Victoria crisis services and volunteers cut
As Island help lines are centralized, crisis management training is leaving local communities and finding a home elsewhere
Vancouver Island communities will still have access to crisis line services — but they’ll be out of Nanaimo.
Need a phone call to lean on? As of April 1, Vancouver Island’s six crisis lines will be shutting down after budget cuts by the Vancouver Island Health Authority (VIHA).
Crisis centre organizers are confident that the central line which is to replace them will provide good service for callers — but they say that what will be lost is each crisis line’s impact on its community.
Victoria’s own crisis centre, NEED, has operated for 39 years. It’s staffed by volunteers, as are other crisis lines on the island.
NEED Youth Space Trainer Audrey Badlack says that the greatest loss to Victoria will be the crisis management training NEED offered.
“Lots of undergraduate and graduate students that have looked into this kind of work have come to us and used this training and experience for their future careers,” she explained.
NEED’s 24-hour crisis line will close on Jun. 30. The organization also offered a crisis line service specifically for youth, but they closed that line down in the fall of 2009 in favour of an online chat approach.
“Youth are growing up without telephones being a huge a part for their lives,” said Baldack. “When they want information or when they want to reach out they tend to now go to the Internet.”
The online youth service will stay open, as will NEED’s in-school suicide awareness programs. However, adults will have to call the Nanaimo line.
“The important thing for people to know is that we still exist,” said Baldack. “Community education programs will continue.”
Crisis lines are part of a slew of cuts made following other provincial budget cuts last summer which left health authorities reeling.

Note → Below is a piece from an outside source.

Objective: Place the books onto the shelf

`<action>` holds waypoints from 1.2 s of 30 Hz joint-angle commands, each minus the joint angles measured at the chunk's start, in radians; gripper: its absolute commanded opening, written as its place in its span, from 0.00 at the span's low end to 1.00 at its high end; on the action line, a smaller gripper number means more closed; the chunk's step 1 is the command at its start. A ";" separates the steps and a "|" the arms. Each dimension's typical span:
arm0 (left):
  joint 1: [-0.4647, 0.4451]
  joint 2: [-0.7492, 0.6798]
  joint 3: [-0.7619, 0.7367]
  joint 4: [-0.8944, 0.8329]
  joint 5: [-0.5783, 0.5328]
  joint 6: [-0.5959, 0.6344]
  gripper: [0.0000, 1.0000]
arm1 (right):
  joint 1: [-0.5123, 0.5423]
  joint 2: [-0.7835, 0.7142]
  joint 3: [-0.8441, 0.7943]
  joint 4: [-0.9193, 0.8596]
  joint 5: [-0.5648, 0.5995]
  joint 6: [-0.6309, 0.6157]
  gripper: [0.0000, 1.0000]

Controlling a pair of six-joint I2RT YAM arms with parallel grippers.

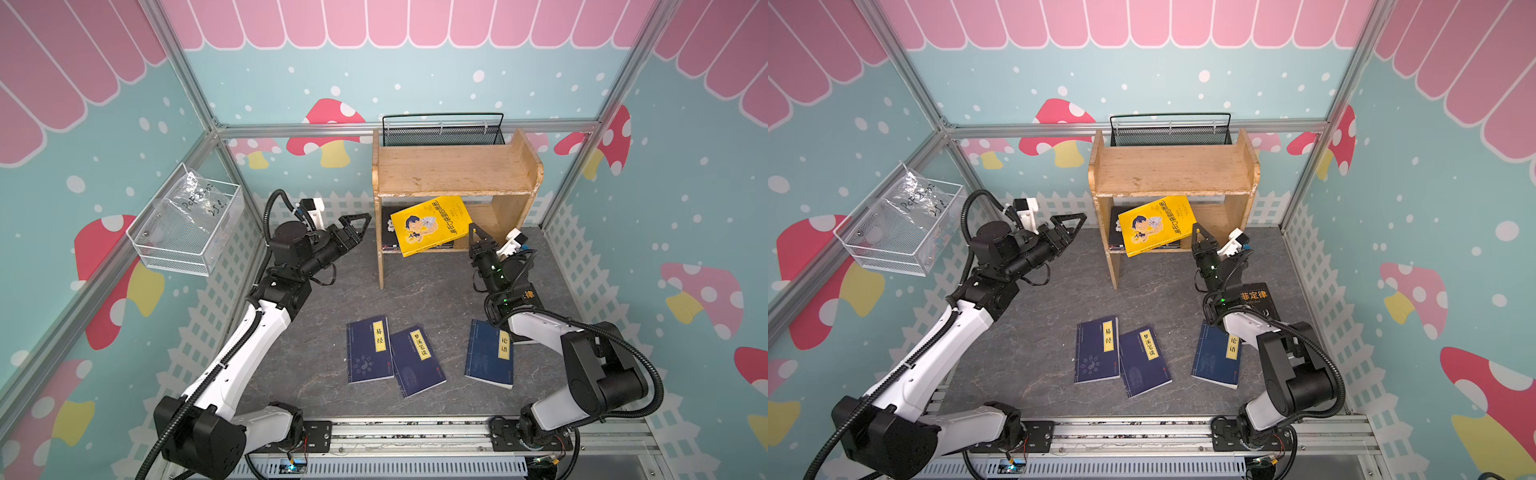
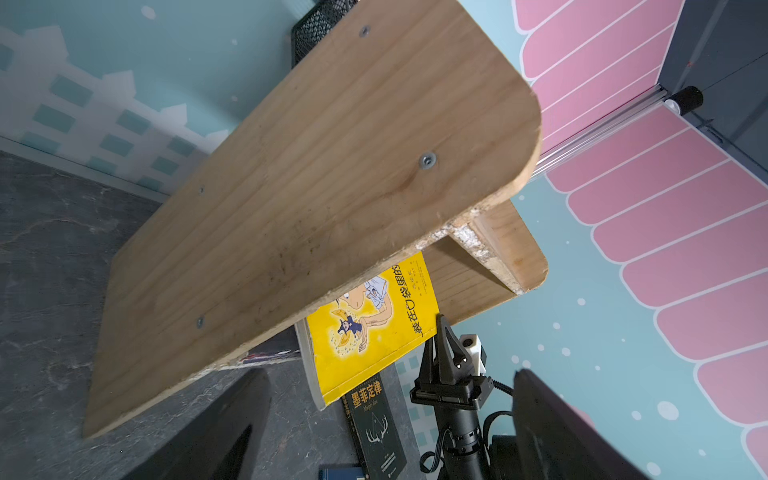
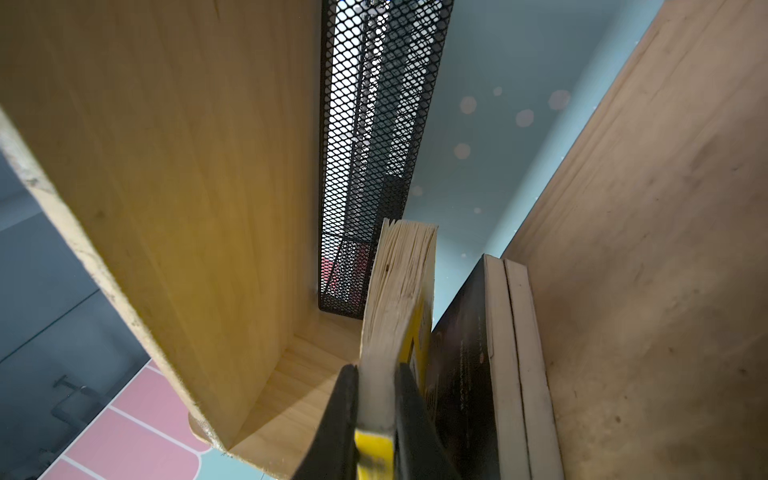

“On the one hand, I can understand why they think five or six different crisis lines for Vancouver Island might be more efficiently served by one crisis line, and by not having all those boards of directors and infrastructure,” said Barbara Wilson, executive director of the Citizens’ Counselling Centre. “But I think that they were pretty narrowly looking at the mandate for each crisis line.”
While VIHA can figure out how many resources are used by community crisis lines, they can’t put a number on the ripple effect a crisis line has in the community, she said. Crisis centre volunteers live everyday lives after their volunteer hours are over, taking their enhanced communication skills and deeper understanding of issues like mental illness and depression with them.
“Those [outcomes] are very hard to measure, and therefore VIHA isn’t interested in them,” she said. “But that’s part of what will be lost. And that’s a real shame.”
Citizens’ Counselling is a non-profit working out of Victoria which offers face-to-face counselling and counsellor training.
Wilson said her organization and NEED are complementary services that often provided different opportunities for volunteers.
“What used to happen a lot is after a couple of years at NEED Crisis Line, [volunteers] would say, ‘I want to go meet some of these people I’ve been talking to on the phone.’ And so they would come to Citizens’ Counselling Centre,” she said.
However, Citizens’ Counselling also suffered a fall cut. They have had to cut their volunteer training programs for the coming year.
“So we all lose out on that. This is a funding crisis, and this is a blow to the non-profit sector in general,” she said. “It’s a big one for NEED, because they’ve been around for so long, and they’re so well respected.”
Hopefully, some of the volunteers who would have come to the NEED 24-hour Crisis Line and Citizens’ Counselling will seek out other opportunities, she said
VIHA settled on the Central Vancouver Island Crisis Society in Nanaimo as the organization to take over Island-wide crisis services after reviewing proposals from different crisis lines, which wanted to take on the job.
They’ll be providing decent service to the Island, Wilson said, noting the organization has a strong crisis line, good infrastructure and a good staff.
“What they don’t have, as far as I know, is an ability to train a whole lot of volunteers,” she said.
Because the organization is based in Nanaimo, they don’t have the same kind of population base to draw from, she said.
“So each community that had a crisis line is going to lose out on the community effect,” she said. “And, in Nanaimo, we have no idea how they’ll staff their crisis line, but it’s not likely to be 100 per cent volunteer anymore. They’re likely going to have to go to some sort of hybrid of professional and volunteer.”
“We are very sad that we will not be continuing to be your local crisis and information line,” reads a letter on the NEED website from Acting Executive Director Joyalle Bunyan-Maynard.
The letter goes on to emphasize that there still will be a 24/7 crisis line accessible to them, and to say that the new Island-wide phone number and any other relevant information about the Central Vancouver Island Crisis Line’s new Island-wide operation will be posted on the NEED website (needcrisis.bc.ca) when they become available.
“To all of our current and previous volunteers we wish to express our heartfelt thanks for all of the dedication you have shown to NEED and to NEED callers,” said Bunyan-Maynard. “For almost 39 years, volunteers have been the backbone of this agency, providing compassionate support and understanding to thousands of callers each year. We deeply regret that NEED will no longer have the capacity to train volunteers who then contribute greatly to the mental well being of this geographic region.”